I have a list of fields an am trying to create an unpivot expression with stack() in pyspark.
stack() requires the params: number, field name, then field value.
stack(30, 'field1', field1...)
I have a list of lists like
[['field1','field1'],['field2','field2']...]
I then can make a single list
['field1','field1','field2','field2']
But i need to remove the single quotes from the second occurence, so it works as the "field value"
unpivot_Expr = "stack(30, 'field1',field1,'field2',field2...)"
So far i'm getting stack(30, 'field1','field1','field2','field2'...)
I'm not sure how, or which is the easiest place to remove the single quotes? Any help is much appreciated.
Edit: Sorry should've given context, I need to insert this string into a pyspark select expression
unpivot_df = df.select("hashKey", expr(unpivot_Expr))
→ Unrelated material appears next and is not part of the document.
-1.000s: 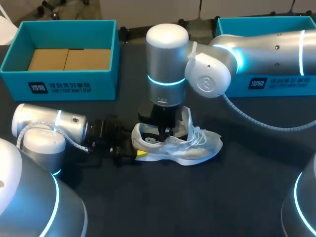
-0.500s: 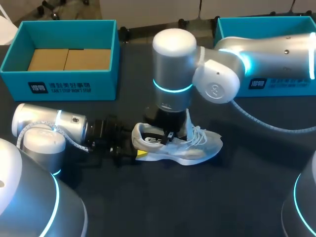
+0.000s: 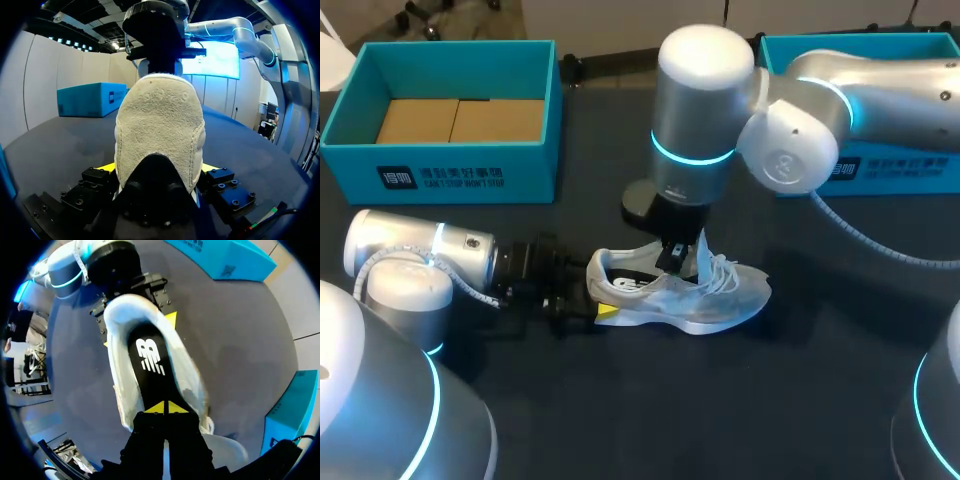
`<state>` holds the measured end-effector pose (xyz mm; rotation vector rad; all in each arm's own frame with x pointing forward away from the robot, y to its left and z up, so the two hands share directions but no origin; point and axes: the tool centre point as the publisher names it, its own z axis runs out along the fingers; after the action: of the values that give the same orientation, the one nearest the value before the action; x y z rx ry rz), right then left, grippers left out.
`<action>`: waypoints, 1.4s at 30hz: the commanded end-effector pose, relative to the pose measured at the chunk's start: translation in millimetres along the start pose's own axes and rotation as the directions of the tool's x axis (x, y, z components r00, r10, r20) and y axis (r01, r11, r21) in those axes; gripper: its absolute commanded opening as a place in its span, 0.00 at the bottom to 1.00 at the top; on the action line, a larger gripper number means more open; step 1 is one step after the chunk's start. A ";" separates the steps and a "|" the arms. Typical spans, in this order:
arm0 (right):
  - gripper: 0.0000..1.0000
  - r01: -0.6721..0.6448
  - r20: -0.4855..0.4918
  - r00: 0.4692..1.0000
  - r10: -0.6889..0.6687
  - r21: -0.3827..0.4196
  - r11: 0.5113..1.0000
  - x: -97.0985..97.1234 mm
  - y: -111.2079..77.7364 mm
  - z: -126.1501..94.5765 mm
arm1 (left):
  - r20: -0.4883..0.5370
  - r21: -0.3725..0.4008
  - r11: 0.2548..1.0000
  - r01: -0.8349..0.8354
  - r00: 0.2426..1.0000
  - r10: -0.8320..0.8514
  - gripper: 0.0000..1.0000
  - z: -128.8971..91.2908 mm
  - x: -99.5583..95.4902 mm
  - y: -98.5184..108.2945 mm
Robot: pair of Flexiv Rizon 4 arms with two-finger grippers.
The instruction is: Take the shoe out of the shoebox, open the shoe tongue, remove and reinsert the insole, then place the shoe into the shoebox
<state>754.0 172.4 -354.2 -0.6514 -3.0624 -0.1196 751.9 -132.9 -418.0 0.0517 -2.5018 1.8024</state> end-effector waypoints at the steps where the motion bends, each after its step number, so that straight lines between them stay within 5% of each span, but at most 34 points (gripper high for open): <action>1: 0.00 0.005 0.013 1.000 -0.005 -0.006 1.000 0.4 -1.2 -11.2 | 0.002 -0.002 1.000 0.001 1.000 -0.001 0.00 0.4 1.4 0.5; 5: 0.00 0.028 -0.001 1.000 -0.028 -0.019 0.999 3.3 3.9 -4.9 | 0.002 -0.002 1.000 0.001 1.000 -0.001 0.00 0.4 1.4 0.5; 6: 0.10 0.035 -0.007 0.999 -0.035 -0.018 0.999 5.0 5.6 -1.5 | 0.002 -0.002 1.000 0.001 1.000 -0.001 0.00 0.4 1.4 0.5; 7: 0.33 0.044 -0.012 0.999 -0.044 -0.018 0.999 7.2 7.4 2.1 | 0.002 -0.002 1.000 0.001 1.000 -0.001 0.00 0.4 1.4 0.5; 8: 0.37 0.048 -0.014 0.999 -0.048 -0.019 0.999 9.4 9.5 6.0 | 0.002 -0.002 1.000 0.001 1.000 -0.001 0.00 0.4 1.4 0.5; 23: 0.44 0.072 -0.045 0.996 -0.073 -0.023 0.997 15.0 22.2 41.1 | 0.002 -0.002 1.000 0.001 1.000 -0.001 0.00 0.4 1.4 0.5; 24: 0.50 0.074 -0.044 0.996 -0.075 -0.022 0.997 15.1 22.4 41.9 | 0.002 -0.002 1.000 0.001 1.000 -0.001 0.00 0.4 1.4 0.5; 25: 0.78 0.075 -0.043 0.996 -0.076 -0.022 0.997 15.2 22.6 42.8 | 0.002 -0.002 1.000 0.001 1.000 -0.001 0.00 0.4 1.4 0.5; 28: 1.00 0.078 -0.038 0.996 -0.079 -0.022 0.997 14.7 22.9 45.3 | 0.002 -0.002 1.000 0.001 1.000 -0.001 0.00 0.4 1.4 0.5; 42: 1.00 0.098 -0.055 0.994 -0.099 -0.020 0.995 17.6 31.5 73.8 | 0.002 -0.002 1.000 0.001 1.000 -0.001 0.00 0.4 1.4 0.5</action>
<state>750.4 203.5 -403.7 -0.4944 -3.0523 -0.1716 751.8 -131.9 -419.4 0.0493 -2.5032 1.8011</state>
Currently I drop the list into the string and replace the [] like this
unpivot_Expr = "stack({0}, {1})".format(str(len(fieldList)), str(fieldList).replace("[","").replace("]",""))
CodePudding user response:
How about building up the string unpivot_Expr
piece by piece via:
all_fields = [
['field1','field1'],
['field2','field2']
]
unpivot_Expr = "stack(30"
for pair in all_fields:
unpivot_Expr = f", '{pair[0]}', {pair[1]}"
unpivot_Expr = ")"
print(unpivot_Expr)
I think that will give you the tring you seek:
stack(30, 'field1', field1, 'field2', field2)